Character sets: 7-bit, 8-bit, 16-bit and more

Justin Bur <justin@cam.org> July 1992 / revised August 1995

Computers no longer speak only English. Computer users increasingly expect interfaces and messages to be offered in their own language, and to be able to process text in more than one language at a time. Humanities and social science researchers often need to work with texts written in dead languages or obsolete writing systems. As personal computers reach parts of the world where they had never before been available, more and more languages, some with unusual writing systems, are candidates for machine encoding.

There currently exist dozens of standard character sets (and many widely used sets that are not recognized standards, such as the IBM PC code pages), each dealing with a particular set of languages or applications. Researchers in fields that require additional characters have developed private encodings. It is therefore possible to represent just about anything anyone would want to – but there are too many incompatible standards. To ensure free circulation and easy exchange of information, it is essential that an internationally agreed standard character code be developed with the power to represent all human language.

This article will briefly present the most common current standard character sets before discussing some of the issues underlying the new universal character set standard, ISO 10646.

Current situation

ASCII, ISO 646, NRCS

The American Standard Code for Information Interchange (ASCII) is the only character set that just about everyone (except IBM mainframes) agrees on, and the only character set that can be safely transmitted everywhere on the Internet – or almost. Since its 7 bits encode only 128 characters, of which 33 are reserved (mostly wasted) for device control, the coding of even small numbers of diacritically marked characters for European languages can be done only by replacing some of the less used punctuation characters of ASCII. ISO 646, the international standard for 7-bit character sets, defines an International Reference Version (IRV), which is ASCII, and twelve positions in which it is permitted to place alternate characters to create National Replacement Character Sets (NRCS). This system is inadequate and rarely used except in Scandinavia and Japan. Given a choice between having all the braces in a C program turn into accented letters, and writing French without its accents, most people have preferred the latter.

ISO 8859

Since characters are transmitted and stored on most computers in 8-bit bytes (octets), the obvious solution to the need for more codepoints is to make use of the unused 8th bit. In the absence of an appropriate standard, though, several manufacturers independently assigned meanings to the 128 new codepoints. Thus we now have to live with IBM PC code (in several versions), Apple Macintosh code, Hewlett-Packard Roman8, Adobe Standard Encoding, DEC Multinational Character Set, and others. Unix systems and Internet services were very slow to adopt 8-bit characters, preferring to strip the 8th bit and work exclusively with 7-bit ASCII.

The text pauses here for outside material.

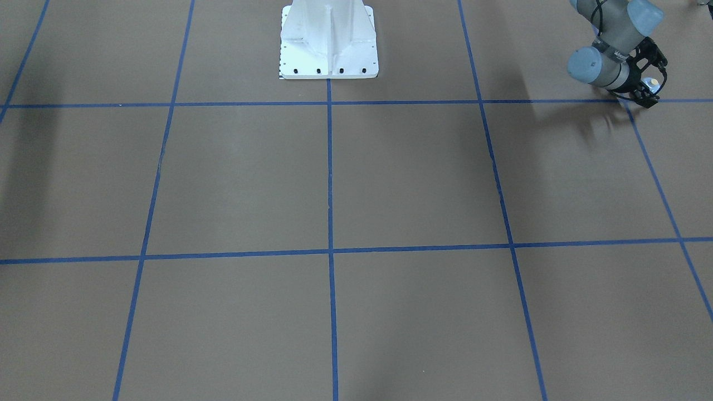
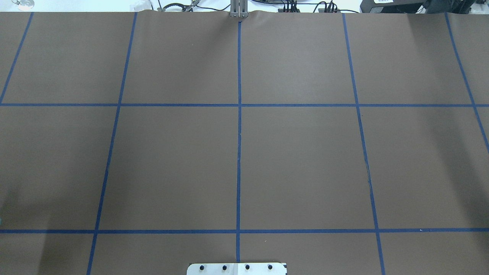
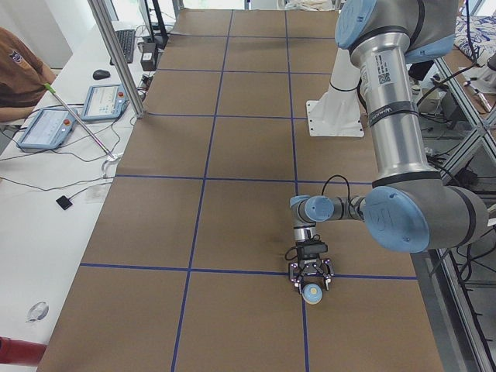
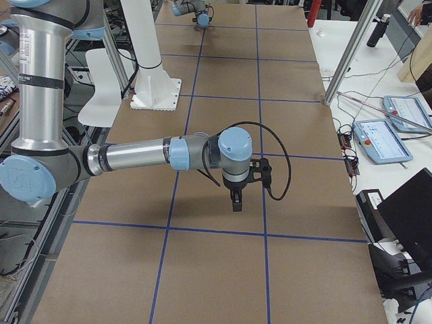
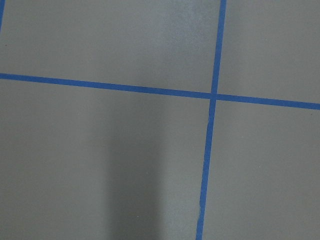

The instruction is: Place and press bell with both arms

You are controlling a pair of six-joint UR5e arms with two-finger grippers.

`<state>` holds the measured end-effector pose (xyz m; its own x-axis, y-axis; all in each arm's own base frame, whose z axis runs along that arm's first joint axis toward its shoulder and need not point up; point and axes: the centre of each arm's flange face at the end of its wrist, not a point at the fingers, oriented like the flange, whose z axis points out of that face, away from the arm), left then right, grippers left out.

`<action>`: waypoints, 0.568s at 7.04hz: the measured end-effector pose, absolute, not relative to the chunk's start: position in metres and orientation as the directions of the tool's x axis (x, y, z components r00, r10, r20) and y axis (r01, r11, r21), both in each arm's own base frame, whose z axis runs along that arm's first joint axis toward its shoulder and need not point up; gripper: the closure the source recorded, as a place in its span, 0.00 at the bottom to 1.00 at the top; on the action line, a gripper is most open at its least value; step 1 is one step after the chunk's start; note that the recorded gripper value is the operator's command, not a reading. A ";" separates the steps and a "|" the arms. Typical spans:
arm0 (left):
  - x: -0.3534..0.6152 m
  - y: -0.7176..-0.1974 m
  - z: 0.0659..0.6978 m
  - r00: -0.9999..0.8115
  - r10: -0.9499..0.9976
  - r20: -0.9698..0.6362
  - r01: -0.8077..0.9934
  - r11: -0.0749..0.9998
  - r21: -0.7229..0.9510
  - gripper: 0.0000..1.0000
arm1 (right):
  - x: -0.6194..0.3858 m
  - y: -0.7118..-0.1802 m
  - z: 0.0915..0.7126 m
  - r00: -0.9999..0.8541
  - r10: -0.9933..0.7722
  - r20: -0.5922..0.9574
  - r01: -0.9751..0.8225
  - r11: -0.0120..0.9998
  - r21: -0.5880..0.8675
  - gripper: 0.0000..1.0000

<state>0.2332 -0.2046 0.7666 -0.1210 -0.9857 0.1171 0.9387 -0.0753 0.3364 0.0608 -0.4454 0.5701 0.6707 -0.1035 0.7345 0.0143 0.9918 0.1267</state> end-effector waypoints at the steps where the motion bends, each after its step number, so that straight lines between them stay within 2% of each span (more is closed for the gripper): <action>1: 0.232 -0.202 0.772 -0.112 -0.986 0.120 0.936 -0.064 0.347 0.06 | 0.061 -0.445 0.569 0.671 -0.104 0.734 0.014 0.992 0.128 0.00; 2: 0.233 -0.198 0.776 -0.101 -0.988 0.120 0.933 -0.052 0.355 0.42 | 0.061 -0.444 0.568 0.671 -0.105 0.734 0.014 0.992 0.129 0.00; 3: 0.235 -0.194 0.778 -0.099 -0.988 0.117 0.931 -0.050 0.362 0.85 | 0.061 -0.443 0.567 0.671 -0.106 0.734 0.014 0.991 0.130 0.00; 4: 0.236 -0.191 0.781 -0.107 -0.988 0.110 0.927 -0.059 0.371 1.00 | 0.061 -0.443 0.566 0.671 -0.107 0.734 0.015 0.991 0.131 0.00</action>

An international standard for an 8-bit code capable of representing virtually every European Latin-script language (ISO 6937) was developed quite early, but never received much favor among system implementors. This was because diacritical marks were encoded separately from the letters they modified; thus <e with acute accent> did not have a single 8-bit character code, but rather was encoded as the sequence <combining acute accent> <e>. The costs of such a system were usually considered to outweigh its benefits.

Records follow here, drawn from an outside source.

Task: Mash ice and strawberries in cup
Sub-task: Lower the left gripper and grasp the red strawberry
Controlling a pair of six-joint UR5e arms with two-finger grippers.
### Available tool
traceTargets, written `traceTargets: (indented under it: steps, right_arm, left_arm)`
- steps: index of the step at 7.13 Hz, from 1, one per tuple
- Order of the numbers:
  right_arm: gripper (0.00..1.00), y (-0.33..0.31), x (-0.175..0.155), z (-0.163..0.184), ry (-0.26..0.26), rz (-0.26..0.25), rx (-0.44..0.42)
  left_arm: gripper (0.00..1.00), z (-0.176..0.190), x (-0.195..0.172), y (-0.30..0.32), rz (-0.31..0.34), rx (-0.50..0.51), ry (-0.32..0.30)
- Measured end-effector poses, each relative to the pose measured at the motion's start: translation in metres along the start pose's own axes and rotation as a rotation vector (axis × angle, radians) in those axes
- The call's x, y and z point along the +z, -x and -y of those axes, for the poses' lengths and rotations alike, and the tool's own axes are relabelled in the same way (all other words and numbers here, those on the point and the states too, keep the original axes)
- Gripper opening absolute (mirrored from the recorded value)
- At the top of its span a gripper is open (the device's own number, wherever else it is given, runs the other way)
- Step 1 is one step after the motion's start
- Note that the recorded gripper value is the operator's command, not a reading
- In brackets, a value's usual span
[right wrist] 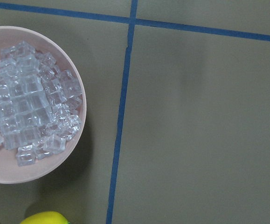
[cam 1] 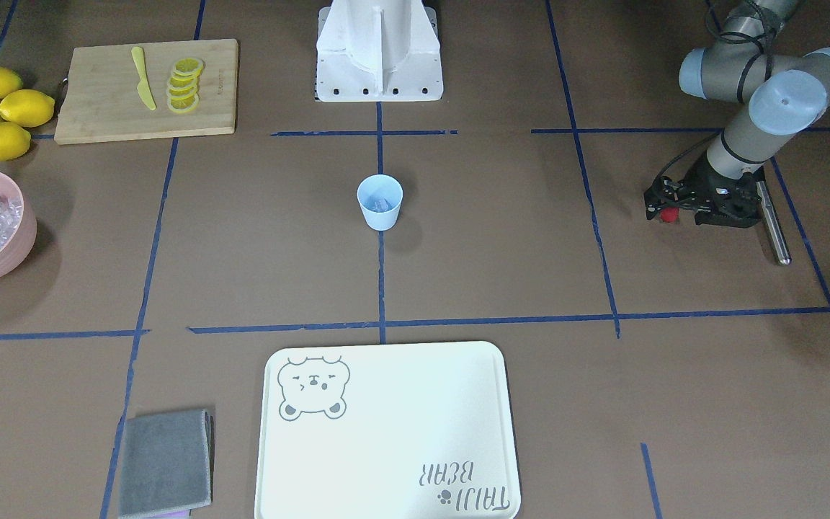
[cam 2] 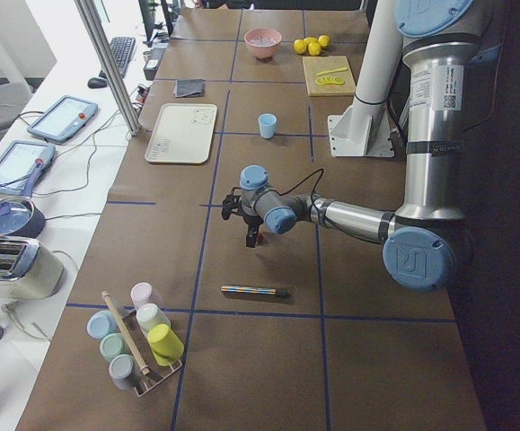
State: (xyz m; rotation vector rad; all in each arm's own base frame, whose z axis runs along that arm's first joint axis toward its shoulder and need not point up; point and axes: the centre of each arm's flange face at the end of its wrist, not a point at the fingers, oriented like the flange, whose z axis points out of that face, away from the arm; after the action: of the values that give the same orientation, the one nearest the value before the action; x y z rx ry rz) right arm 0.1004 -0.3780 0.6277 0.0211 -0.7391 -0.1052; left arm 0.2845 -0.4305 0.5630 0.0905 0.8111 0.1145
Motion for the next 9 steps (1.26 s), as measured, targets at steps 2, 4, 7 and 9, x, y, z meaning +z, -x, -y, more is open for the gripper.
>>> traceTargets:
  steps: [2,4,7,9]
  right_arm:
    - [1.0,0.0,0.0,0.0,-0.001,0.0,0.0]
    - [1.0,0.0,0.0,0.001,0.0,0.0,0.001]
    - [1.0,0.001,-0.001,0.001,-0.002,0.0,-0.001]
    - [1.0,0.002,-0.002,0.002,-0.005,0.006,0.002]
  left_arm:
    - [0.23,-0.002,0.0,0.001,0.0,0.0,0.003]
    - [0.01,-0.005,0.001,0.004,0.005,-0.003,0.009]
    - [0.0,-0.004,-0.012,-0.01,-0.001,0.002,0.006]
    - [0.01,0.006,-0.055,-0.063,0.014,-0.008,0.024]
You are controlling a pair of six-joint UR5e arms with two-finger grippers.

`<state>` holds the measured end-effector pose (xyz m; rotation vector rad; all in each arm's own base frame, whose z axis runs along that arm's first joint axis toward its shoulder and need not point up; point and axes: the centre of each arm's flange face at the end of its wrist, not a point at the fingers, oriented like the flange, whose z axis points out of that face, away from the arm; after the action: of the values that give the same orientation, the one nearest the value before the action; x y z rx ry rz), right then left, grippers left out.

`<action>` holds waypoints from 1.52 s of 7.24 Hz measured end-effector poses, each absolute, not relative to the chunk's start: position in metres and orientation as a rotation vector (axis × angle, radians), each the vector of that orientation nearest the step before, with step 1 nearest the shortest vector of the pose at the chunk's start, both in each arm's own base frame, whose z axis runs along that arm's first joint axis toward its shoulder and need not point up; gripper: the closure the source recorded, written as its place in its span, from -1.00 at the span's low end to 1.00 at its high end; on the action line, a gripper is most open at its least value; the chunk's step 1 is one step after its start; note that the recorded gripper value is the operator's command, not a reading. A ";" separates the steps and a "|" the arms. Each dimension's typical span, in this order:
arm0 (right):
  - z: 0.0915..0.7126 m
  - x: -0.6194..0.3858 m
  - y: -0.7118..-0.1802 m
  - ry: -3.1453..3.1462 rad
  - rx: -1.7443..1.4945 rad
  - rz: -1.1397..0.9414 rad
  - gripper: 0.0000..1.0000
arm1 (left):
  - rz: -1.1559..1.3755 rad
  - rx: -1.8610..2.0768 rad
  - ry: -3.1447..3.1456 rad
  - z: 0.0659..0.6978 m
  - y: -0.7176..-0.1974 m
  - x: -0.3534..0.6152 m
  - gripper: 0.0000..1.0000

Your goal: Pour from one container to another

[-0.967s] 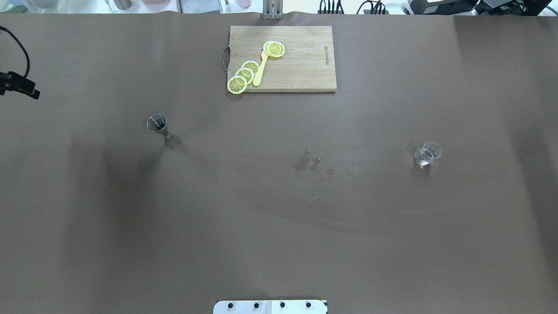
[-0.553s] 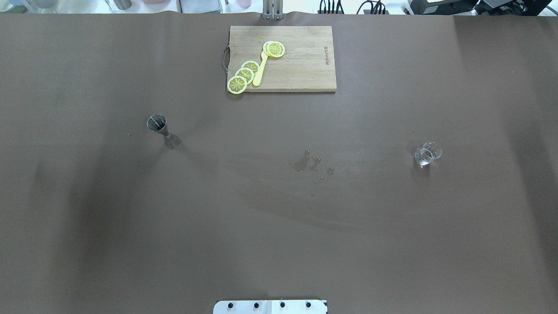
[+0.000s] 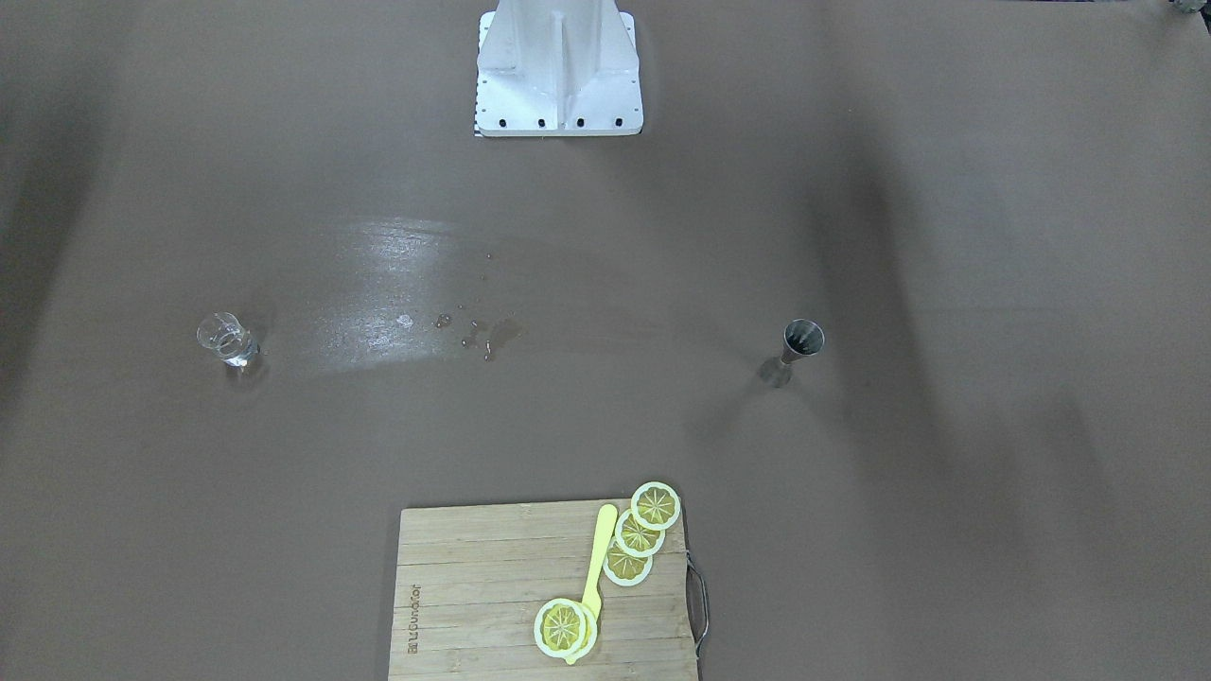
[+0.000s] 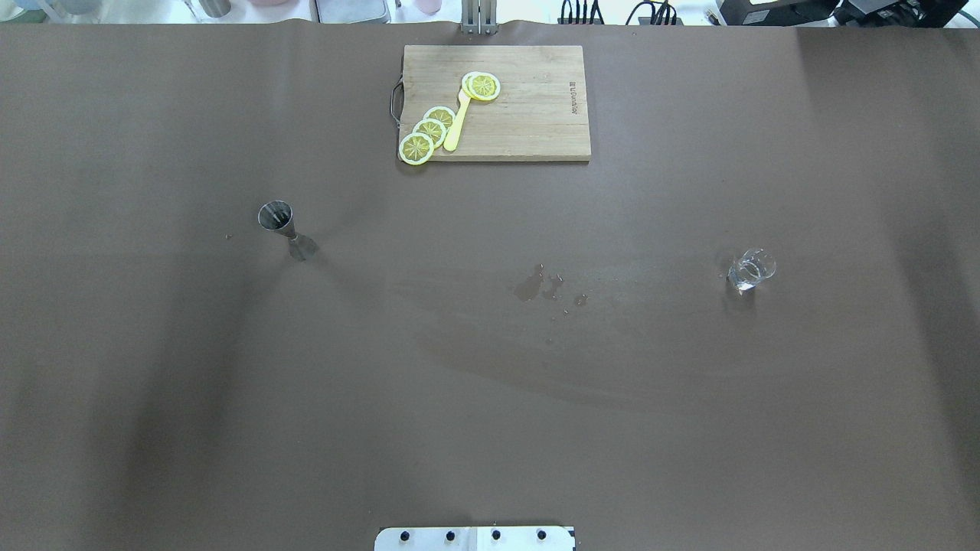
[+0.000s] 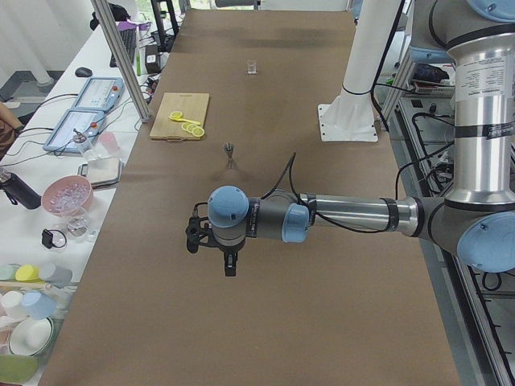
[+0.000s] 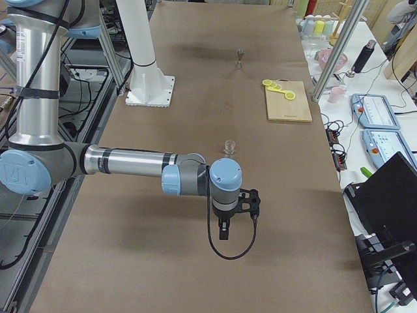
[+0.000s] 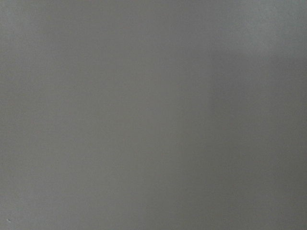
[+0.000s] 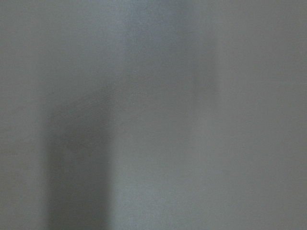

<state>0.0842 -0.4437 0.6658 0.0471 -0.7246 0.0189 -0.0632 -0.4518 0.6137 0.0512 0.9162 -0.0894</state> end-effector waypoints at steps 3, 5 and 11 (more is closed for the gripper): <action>0.664 0.086 -0.443 -0.718 0.059 0.017 -1.00 | 0.034 0.123 0.844 0.619 -0.442 -0.081 -0.98; 0.660 0.089 -0.443 -0.712 0.072 0.019 -1.00 | 0.033 0.108 0.806 0.638 -0.423 -0.092 -0.98; 0.655 0.105 -0.438 -0.712 0.092 0.050 -1.00 | -0.006 0.095 0.797 0.651 -0.401 -0.105 -0.98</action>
<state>0.1046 -0.4377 0.6551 0.0916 -0.7125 0.0499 -0.1047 -0.4015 0.6511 0.0952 0.7968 -0.0060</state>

In order to handle all the European Latin-script languages with a single 8-bit code for each diacritic/base-letter combination, as well as the other major alphabetic scripts (Greek, Cyrillic, Hebrew, and Arabic), it was necessary to produce a series of several standard character sets: ISO 8859. The standard currently has ten parts, all of which contain ASCII in their first 128 positions. 8859-1 is the well-known ISO Latin 1, for Western Europe; 8859-2 (Latin 2) is for Eastern Europe. Latin 3 (Esperanto, Maltese, and Turkish) and Latin 4 (Nordic languages) were poorly conceived, have been little used, and may someday be withdrawn from the standard. 8859-5 covers the Cyrillic script; 8859-6, Arabic; 8859-7, Greek; 8859-8, Hebrew. 8859-9 (Latin 5) was introduced to handle Turkish in a less baroque manner than Latin 3; it is identical to Latin 1 with the substitution of Turkish for Icelandic letters. 8859-10 (Latin 6) covers the Nordic languages more adequately than Latin 4. There is also a set of supplementary characters designed for use in conjunction with Latin 1 or 5 and Latin 2: by switching among these sets, it is possible to obtain the full repertoire of ISO 6937 and therefore to encode almost any Latin-script language covered by ISO 8859.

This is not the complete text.